Start of Block

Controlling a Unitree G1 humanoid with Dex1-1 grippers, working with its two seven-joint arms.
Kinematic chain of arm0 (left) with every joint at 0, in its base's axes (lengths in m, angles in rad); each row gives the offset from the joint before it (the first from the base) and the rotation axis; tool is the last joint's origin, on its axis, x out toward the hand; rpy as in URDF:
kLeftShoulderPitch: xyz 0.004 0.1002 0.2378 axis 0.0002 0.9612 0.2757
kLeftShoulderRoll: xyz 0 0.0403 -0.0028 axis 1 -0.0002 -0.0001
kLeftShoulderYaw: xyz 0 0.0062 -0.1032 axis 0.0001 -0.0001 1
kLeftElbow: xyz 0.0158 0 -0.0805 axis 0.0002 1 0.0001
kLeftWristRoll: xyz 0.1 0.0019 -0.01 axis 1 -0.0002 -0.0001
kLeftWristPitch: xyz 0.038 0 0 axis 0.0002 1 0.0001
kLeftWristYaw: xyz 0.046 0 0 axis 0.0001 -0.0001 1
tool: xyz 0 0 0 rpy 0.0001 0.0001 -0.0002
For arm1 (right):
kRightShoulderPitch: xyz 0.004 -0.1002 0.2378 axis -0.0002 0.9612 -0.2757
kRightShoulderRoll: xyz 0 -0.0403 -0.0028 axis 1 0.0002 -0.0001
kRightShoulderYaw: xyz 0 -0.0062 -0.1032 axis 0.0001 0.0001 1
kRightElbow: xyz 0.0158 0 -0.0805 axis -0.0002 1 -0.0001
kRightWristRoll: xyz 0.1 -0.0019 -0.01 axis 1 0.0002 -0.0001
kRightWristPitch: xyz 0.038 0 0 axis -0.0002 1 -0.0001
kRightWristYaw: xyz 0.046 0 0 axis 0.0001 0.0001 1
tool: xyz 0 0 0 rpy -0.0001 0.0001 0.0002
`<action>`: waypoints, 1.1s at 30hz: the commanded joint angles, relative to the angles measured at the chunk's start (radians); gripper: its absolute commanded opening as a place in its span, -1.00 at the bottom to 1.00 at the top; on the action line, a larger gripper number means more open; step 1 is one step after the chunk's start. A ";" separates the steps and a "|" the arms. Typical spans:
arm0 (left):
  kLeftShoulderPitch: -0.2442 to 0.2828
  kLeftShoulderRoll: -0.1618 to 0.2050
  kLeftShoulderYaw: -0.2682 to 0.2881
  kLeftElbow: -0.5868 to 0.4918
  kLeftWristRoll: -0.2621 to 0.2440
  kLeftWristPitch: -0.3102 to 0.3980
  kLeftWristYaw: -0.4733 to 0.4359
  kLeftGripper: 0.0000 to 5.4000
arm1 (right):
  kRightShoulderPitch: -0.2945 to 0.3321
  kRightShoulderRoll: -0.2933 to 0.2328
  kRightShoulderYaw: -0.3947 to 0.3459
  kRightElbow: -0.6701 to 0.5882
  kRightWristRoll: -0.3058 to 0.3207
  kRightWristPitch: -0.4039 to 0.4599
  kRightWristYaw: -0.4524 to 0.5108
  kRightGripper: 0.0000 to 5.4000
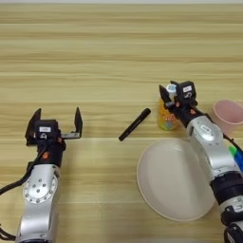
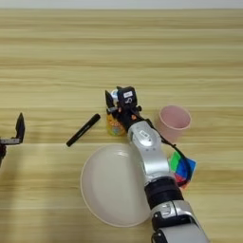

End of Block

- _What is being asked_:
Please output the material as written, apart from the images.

- _Result_:
Controlling a Unitree G1 humanoid with Dex1-1 grippers, working with its two seven-joint arms.
Kinematic chain of arm0 (left) with every joint at 0, in its base's axes (lengths in m, angles in rad); each row gives the offset from the joint before it (the first from the base) and the rotation axis; tool is the last joint's origin, on its axis, x out toward the hand; rpy as in URDF:
kLeftShoulderPitch: xyz 0.004 0.1002 0.2378 axis 0.0002 0.9612 0.2757
kLeftShoulderRoll: xyz 0 0.0403 -0.0028 axis 1 -0.0002 -0.0001
kLeftShoulderYaw: xyz 0 0.0062 -0.1032 axis 0.0001 -0.0001 1
kLeftElbow: xyz 0.0158 0 -0.0805 axis 0.0002 1 0.0001
kLeftWristRoll: xyz 0.1 0.0019 -0.01 axis 1 -0.0002 -0.0001
kLeftWristPitch: xyz 0.038 0 0 axis 0.0002 1 0.0001
kLeftWristYaw: xyz 0.046 0 0 axis 0.0001 -0.0001 1
tool: xyz 0 0 0 rpy 0.0001 0.0001 -0.0002
For arm1 (right):
kRightShoulderPitch: xyz 0.004 -0.1002 0.2378 axis -0.0002 0.9612 -0.2757
kRightShoulderRoll: xyz 0 -0.0403 -0.0028 axis 1 0.0002 -0.0001
kRightShoulderYaw: xyz 0 -0.0062 -0.1032 axis 0.0001 0.0001 1
kRightElbow: xyz 0.0158 0 -0.0805 axis -0.0002 1 -0.0001
kRightWristRoll: xyz 0.1 -0.0019 -0.01 axis 1 0.0002 -0.0001
kRightWristPitch: xyz 0.038 0 0 axis -0.0002 1 -0.0001
kRightWristYaw: xyz 0.046 0 0 axis 0.0001 0.0001 1
tool: xyz 0 0 0 rpy -0.0001 0.0001 0.0002
`<action>`: waypoints, 1.1s at 30hz: the commanded joint angles, relative to the angles measured at the chunk's start (radians); gripper: its absolute commanded opening as a place in its span, -1.00 at the bottom to 1.00 at the top; on the action line, a larger gripper number means more open; step 1 is one step after the chunk's start. A ";" separates the steps and a "|" the arms. Typical spans:
arm0 (left):
  kLeftShoulderPitch: -0.2442 to 0.2828
  kLeftShoulderRoll: -0.1618 to 0.2050
  kLeftShoulderYaw: -0.2682 to 0.2881
  kLeftElbow: -0.5868 to 0.4918
  kLeftWristRoll: -0.2621 to 0.2440
  kLeftWristPitch: -0.3102 to 0.3980
  kLeftWristYaw: -0.4733 to 0.4359
  kLeftGripper: 0.0000 to 5.4000
arm1 (right):
  kRightShoulderPitch: -0.2945 to 0.3321
  kRightShoulderRoll: -0.2933 to 0.2328
  kRightShoulderYaw: -0.3947 to 0.3459
  kRightElbow: -0.6701 to 0.5882
  kRightWristRoll: -0.3058 to 0.3207
  kRightWristPitch: -0.4039 to 0.4599
  kRightWristYaw: -0.4524 to 0.5108
  kRightGripper: 0.0000 to 5.4000

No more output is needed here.